I went back to photos I had on a local drive and moved them to the 11ty project folder. Once this was done I ran npx and the blog really looked like a blog. Gemini and I had success. I’m writing that for humour, not because I personify AI as a person.
Human Patience and AI Coldness
The process I describe above is not a straight line. It’s an itterative process where a step might take three to ten attempts before something works. Often I found that Gemini would suggest something, without giving me the context of where to add it, so I had to ask “Where do I place this” and sometimes it would give me the entire html document or njk document, and other times it would provide the name of the function. You need to be attentive, and understand what you’re doing.
In one case it assumed I was using njk rather than html. In another case I used fr-CH and noticed that while the blog content was in English the date was in french so I changed to en-GB. The default it had suggested was en-US or just en.
When you’re working with javascript you often get long error messages. When you’re working without AI you need to decipher what the error message is telling you. With AI it will understand instantly and suggest the fix.
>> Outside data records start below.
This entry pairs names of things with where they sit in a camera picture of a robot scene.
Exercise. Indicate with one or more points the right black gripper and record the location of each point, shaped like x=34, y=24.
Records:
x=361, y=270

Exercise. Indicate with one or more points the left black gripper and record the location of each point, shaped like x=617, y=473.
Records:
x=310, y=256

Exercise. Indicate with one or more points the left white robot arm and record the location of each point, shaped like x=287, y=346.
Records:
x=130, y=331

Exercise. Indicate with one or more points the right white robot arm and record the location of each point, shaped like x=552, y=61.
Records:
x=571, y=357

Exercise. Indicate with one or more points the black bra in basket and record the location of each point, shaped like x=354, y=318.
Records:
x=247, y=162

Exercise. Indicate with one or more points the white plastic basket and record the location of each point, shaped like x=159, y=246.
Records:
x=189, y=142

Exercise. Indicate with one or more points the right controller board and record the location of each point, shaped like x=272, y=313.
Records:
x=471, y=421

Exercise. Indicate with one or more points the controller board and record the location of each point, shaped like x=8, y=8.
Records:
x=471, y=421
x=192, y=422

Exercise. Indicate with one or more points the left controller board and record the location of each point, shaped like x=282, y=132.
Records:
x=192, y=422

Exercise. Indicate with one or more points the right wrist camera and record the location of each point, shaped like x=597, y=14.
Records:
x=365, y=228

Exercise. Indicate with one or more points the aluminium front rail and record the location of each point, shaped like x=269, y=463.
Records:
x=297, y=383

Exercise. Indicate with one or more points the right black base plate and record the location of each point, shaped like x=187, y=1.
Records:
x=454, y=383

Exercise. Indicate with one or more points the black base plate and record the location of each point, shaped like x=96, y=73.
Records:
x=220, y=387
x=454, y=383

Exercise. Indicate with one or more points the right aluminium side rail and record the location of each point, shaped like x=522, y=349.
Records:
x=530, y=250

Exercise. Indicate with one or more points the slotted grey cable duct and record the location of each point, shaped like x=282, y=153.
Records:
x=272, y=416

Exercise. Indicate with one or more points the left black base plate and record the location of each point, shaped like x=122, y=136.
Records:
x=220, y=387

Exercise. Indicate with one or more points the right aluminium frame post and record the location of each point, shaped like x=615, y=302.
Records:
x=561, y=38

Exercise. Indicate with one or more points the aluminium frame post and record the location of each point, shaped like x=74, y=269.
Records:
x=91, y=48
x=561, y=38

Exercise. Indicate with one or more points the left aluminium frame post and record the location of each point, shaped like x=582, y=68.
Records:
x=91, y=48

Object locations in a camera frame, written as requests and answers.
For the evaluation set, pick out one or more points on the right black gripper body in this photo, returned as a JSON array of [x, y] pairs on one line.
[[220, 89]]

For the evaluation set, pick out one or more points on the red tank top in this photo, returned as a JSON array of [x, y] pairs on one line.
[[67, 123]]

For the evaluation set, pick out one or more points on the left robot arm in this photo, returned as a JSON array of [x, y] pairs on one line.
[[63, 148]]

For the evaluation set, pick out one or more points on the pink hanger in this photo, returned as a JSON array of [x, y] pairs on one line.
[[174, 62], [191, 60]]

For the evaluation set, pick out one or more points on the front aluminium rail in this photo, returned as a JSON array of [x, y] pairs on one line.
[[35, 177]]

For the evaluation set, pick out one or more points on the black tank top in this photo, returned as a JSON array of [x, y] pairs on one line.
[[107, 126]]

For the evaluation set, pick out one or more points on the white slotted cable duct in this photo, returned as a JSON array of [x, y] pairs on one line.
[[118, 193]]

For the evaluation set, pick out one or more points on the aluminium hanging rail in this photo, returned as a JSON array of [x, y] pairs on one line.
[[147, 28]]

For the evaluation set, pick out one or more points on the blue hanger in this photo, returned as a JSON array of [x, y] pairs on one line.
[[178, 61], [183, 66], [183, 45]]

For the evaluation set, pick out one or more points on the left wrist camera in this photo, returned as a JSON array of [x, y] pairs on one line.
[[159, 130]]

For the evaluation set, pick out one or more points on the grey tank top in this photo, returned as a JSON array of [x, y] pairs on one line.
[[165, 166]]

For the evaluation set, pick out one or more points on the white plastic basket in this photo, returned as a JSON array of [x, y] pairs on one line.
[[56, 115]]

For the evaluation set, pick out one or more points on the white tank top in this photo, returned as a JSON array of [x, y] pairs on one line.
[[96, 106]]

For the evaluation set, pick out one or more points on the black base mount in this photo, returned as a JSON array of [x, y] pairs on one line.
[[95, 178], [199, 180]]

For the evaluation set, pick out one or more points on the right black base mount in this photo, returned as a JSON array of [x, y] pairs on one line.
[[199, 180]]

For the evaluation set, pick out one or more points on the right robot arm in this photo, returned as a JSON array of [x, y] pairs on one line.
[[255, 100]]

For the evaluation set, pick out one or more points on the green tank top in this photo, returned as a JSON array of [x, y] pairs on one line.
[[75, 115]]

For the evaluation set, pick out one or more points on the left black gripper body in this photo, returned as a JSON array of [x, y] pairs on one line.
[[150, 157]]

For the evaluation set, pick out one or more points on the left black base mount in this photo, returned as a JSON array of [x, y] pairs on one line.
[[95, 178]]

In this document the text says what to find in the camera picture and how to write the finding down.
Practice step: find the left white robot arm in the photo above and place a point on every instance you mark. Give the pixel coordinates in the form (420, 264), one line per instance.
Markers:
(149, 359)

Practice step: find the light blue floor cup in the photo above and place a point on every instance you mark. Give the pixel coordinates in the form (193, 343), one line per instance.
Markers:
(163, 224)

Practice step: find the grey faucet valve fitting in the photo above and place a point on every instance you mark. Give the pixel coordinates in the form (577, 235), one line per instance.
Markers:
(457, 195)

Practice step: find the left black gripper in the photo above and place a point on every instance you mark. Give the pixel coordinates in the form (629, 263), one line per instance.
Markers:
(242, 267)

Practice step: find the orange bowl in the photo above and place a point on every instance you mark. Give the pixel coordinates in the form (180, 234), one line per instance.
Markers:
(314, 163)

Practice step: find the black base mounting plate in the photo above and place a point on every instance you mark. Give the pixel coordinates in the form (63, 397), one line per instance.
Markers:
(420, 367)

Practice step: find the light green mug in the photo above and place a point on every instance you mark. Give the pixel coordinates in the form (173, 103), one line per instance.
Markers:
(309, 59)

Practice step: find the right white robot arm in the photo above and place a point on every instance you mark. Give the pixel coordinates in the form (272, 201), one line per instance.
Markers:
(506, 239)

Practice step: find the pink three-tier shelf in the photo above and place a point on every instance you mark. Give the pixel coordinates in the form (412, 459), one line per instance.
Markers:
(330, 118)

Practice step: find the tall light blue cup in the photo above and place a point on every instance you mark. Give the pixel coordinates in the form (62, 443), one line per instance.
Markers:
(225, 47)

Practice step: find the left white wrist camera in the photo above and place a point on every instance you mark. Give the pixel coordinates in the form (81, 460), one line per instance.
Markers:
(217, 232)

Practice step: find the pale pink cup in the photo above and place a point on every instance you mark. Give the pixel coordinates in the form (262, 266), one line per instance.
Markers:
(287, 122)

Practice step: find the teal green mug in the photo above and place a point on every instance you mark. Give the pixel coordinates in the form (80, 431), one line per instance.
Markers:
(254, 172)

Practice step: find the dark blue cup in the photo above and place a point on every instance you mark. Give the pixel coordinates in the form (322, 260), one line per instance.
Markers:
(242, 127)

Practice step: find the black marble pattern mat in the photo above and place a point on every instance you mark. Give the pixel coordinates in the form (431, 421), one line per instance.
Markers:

Keep Watching for Hallucinations
When learning about AI behaviour always be attentive to signs that it is beginning to hallucinate, and when it does, either be more specific with context, or start a new chat with the bare minimum from the last chat to keep moving forward. If you’re not careful Artificial Intelligence, like artificial grass, will burn you.
And Finally
If you’re new to 11ty, I’d suggest looking at the docs and following their tutorials. I’d suggest gemini, or whichever solution you prefer, if you get stuck.
You could also follow this tutorial.
And finally, on a whim I decided to see if I could get 11ty to work, with the help of AI, and I could. Now I’m tempted to switch from Hugo to Eleventy (11ty). I appreciate having this level of control.